Genelabs' main focus has been on Prestara (prasterone) for lupus, partnered in the U.S. with Corona, Calif.-based Watson Pharmaceuticals Inc. and in Japan with Tanabe Seiyaku Co. Ltd., of Osaka. Last month, clinical data were published in Arthritis & Rheumatism showing a statistically significant response compared to placebo. (See BioWorld Today, Sept. 3, 2002.)
 
"The FDA finished their review of the NDA and gave us an approvable letter," Loar said, but it was contingent on a study that would confirm findings related to bone mineral density from another trial.

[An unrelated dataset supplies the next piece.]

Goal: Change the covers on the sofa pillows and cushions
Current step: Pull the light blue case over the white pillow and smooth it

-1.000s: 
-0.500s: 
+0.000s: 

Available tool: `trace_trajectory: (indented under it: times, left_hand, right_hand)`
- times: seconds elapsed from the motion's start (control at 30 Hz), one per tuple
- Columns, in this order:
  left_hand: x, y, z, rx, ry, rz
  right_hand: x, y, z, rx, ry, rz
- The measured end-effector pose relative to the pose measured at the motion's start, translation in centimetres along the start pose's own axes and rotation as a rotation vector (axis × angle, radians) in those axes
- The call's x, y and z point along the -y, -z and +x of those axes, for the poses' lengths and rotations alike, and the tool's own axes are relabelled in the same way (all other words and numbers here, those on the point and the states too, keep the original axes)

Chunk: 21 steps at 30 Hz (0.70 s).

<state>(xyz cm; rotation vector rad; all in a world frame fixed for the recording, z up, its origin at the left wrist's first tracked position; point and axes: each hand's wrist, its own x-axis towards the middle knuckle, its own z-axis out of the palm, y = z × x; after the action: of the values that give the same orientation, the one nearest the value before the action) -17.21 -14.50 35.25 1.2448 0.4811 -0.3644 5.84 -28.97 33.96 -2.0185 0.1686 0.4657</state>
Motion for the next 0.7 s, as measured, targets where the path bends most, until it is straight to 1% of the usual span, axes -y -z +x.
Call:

Data from the confirmatory study will be unblinded in the fourth quarter, he said.
 
In August, Gilead said its combination of Viread (tenofovir disoproxil fumarate) and Emtriva (emtricitabine) for HIV -- approved as Truvada -- showed better results in preliminary trials than London-based GlaxoSmithKline plc's Combivir, which consists of lamivudine and zidovudine in a single pill. (See BioWorld Today, Aug. 27, 2004.)
 
GSK, coincidentally, is partnered with Genelabs in hepatitis E, a form of the liver disease not recognized as a condition unto itself until 1980. It's caused by infection with a single-stranded RNA virus and carries a low mortality rate, although deadly fulminant hepatitis occurs in pregnancy and is associated with a mortality rate of 20 percent among women in their third trimester.
 
Data from GSK's HCE trial "may also come out in the fourth quarter," Loar said, noting that the study is classed as Phase II, but GSK has asked the FDA to consider it as pivotal.
 
• Gen-Probe Inc., of San Diego, and Chiron Corp., of Emeryville, Calif., said that a biologics license application for the Procleix Ultrio blood-screening assay was submitted to the FDA. The Procleix Ultrio Assay was developed to detect HIV-1, hepatitis C virus and hepatitis B virus in donated blood, plasma, organs and tissue. The companies intend to seek approval to run the test on both the semi-automated Procleix System and on the fully automated, high-throughput Procleix Tigris System.